Peter Mucha’s Rendering of Wayne Zachary’s Karate Club Example
Duke and UNC jointly hosted the 2012 Meeting of the Society for Political Methodology (“PolMeth”) this past weekend. I had the pleasure of attending, and it ranked highly among my limited conference experiences. Below I present the papers and posters that were interesting to me, in the order that I saw/heard them. A full program of the meeting can be found here.
First up was Scott de Marchi‘s piece on “Statistical Tests of Bargaining Models.” (Full disclosure: Scott and most of his coauthors are good friends of mine.) Unfortunately there’s no online version of the paper at the moment, but the gist of it is that calculating minimum integer weights (MIW) for the bargaining power of parties in coalition governments has been done poorly in the past. The paper uses a nice combination of computational, formal, and statistical methods to substantially improve on previous bargaining models.
Next I saw a presentation by Jake Bowers and Mark Fredrickson on their paper (with Costas Panagopoulos) entitled “Interference is Interesting: Statistical Inference for Interference in Social Net- work Experiments” (pdf). The novelty of this project–at least to me–was viewing a treatment as a vector. For example, given units of interest (a,b,c), the treatment vector (1,0,1) might have different effects on a than (1,1,0) due to network effects. In real-world terms, this could be a confounder for an information campaign when treated individuals tell their control group neighbors about what they heard, biasing the results.
The third paper presentation I attended was “An Alternative Solution to the Heckman Selection Problem: Selection Bias as Functional Form Misspecification” by Curtis Signorino and Brenton Kenkel. This paper presents a neat estimation strategy when only one stage of data has been/can be collected for a two-stage decision process. The downside is that estimating parameters for a k-order Taylor series expansion with n variables grows combinatorically, so a lot of observations are necessary.* Arthur Spirling, the discussant for this panel, was my favorite discussant of the day for his helpful critique of the framing of the paper.
Thursday’s plenary session was a talk by Peter Mucha of the UNC Math Department on “Community Detection in Multislice Networks.” This paper introduced me to the karate club example, the voter model, and some cool graphs (see above).
At the evening poster session, my favorite was Jeffrey Arnold‘s “Pricing the Costly Lottery: Financial Market Reactions to Battlefield Events in the American Civil War.” The project compares the price of gold in Confederate graybacks and Union greenbacks throughout the Civil War as they track battlefield events. As you can probably guess, the paper has come cool data. My other favorite was Scott Abramson‘s labor intensive maps for his project “Production, Predation and the European State 1152–1789.”
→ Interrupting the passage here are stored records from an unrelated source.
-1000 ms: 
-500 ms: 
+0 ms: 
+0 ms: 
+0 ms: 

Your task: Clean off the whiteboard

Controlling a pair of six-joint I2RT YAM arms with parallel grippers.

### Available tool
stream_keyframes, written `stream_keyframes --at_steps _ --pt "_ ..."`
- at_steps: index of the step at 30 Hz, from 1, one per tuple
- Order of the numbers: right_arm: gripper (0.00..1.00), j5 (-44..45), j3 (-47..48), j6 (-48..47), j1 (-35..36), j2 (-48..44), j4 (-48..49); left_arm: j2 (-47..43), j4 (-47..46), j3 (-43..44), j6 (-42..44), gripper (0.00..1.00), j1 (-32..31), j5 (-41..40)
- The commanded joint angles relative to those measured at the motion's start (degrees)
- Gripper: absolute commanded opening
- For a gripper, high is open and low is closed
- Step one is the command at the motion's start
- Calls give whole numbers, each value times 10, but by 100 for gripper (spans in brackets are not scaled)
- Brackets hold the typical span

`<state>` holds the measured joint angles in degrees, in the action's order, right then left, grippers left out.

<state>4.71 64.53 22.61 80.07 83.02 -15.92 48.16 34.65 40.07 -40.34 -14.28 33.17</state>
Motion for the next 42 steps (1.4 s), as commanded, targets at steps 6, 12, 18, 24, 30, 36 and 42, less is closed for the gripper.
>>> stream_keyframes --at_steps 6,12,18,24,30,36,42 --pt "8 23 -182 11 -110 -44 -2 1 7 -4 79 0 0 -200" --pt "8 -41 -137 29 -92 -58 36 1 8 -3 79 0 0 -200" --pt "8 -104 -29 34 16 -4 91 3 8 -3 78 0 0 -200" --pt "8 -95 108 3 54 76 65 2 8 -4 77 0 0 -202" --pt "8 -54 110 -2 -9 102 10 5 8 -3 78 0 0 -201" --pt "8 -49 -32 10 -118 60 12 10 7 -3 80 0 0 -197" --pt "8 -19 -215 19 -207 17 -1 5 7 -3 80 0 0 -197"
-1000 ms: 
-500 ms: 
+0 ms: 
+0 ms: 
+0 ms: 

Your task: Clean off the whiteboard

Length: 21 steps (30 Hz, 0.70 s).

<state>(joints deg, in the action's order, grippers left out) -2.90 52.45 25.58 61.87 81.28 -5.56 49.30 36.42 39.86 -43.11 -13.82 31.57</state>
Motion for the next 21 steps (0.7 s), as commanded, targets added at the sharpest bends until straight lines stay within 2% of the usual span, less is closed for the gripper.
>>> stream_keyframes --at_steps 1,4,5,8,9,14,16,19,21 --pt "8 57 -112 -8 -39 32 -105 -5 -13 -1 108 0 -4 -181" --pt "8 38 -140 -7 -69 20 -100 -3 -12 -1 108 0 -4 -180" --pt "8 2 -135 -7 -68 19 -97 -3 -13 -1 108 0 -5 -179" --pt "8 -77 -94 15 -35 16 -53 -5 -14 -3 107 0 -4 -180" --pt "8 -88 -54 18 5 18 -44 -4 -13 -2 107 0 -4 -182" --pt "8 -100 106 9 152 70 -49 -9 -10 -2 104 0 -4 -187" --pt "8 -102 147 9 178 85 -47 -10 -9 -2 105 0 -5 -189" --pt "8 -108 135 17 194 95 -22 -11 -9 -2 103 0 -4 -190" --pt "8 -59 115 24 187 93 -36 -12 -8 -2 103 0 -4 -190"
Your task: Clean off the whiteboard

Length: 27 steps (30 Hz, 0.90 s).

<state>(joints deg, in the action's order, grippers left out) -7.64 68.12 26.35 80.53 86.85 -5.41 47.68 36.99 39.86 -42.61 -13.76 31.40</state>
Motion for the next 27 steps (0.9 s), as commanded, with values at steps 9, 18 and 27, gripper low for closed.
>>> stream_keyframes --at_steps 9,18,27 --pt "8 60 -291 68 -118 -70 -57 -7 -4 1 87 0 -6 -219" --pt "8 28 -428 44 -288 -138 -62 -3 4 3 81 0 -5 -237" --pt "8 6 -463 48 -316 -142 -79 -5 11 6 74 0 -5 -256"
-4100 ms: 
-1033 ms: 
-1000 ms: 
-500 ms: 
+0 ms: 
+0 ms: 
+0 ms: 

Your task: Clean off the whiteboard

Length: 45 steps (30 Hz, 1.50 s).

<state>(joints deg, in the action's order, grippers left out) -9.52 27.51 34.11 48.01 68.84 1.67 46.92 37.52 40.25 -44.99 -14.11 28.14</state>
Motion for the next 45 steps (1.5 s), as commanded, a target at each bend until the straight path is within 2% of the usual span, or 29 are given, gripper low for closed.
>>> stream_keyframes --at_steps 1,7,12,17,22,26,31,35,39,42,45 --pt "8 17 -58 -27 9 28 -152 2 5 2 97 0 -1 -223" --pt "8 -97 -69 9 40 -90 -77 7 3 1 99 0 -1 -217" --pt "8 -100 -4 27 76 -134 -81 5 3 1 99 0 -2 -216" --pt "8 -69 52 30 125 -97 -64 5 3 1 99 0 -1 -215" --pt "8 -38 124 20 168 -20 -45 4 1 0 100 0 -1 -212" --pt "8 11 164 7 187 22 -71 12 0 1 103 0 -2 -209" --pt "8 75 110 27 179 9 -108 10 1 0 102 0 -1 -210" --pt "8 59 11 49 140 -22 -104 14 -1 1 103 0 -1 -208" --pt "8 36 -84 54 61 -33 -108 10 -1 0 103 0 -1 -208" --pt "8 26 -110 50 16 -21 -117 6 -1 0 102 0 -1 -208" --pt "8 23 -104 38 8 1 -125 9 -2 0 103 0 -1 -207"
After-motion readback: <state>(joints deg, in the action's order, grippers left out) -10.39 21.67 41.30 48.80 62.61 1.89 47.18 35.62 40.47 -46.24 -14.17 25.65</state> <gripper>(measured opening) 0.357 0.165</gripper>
I’ll discuss the posters and papers from Friday in tomorrow’s post.
*Curtis Signorino sends along a response, which I have abridged slightly here:
Although the variables (and parameters) grow combinatorically, the method we use is actually designed for problems where you have more regressors/parameters than observations in the data. That’s obviously a non-starter with traditional regression techniques. The underlying variable selection techniques we use (adaptive lasso and SCAD) were first applied to things like trying to find which of thousands of genetic markers might be related to breast cancer. You might only have 300 or a 1000 women in the data, but 2000-3000 genetic markers (which serve as regressors). The technique can find the one or two genetic markers associated with cancer onset. We use it to pick out the polynomial terms that best approximate the unknown functional relationship. Now, it likely won’t work well with N=50 and thousands of polynomial terms. However, it tends to work just fine with the typical numbers of regressors in poli sci articles and as little as 500-1000 observations. The memory problem I mentioned during the discussion actually occurred when we were running it on an IR dataset with something like 400,000 observations. The expanded set of polynomials required a huge amount of memory. So, it was more a memory storage issue due to having too many observations. But that will become a non-issue as memory gets cheaper, which it always does.
This is a helpful correction, and perhaps I should have pointed out that there was a fairly thorough discussion of this point during the panel. IR datasets are indeed growing rapidly, and this method helps avoid an almost infinite iteration of “well, what about the previous stage…?” questions that reviewers could pose.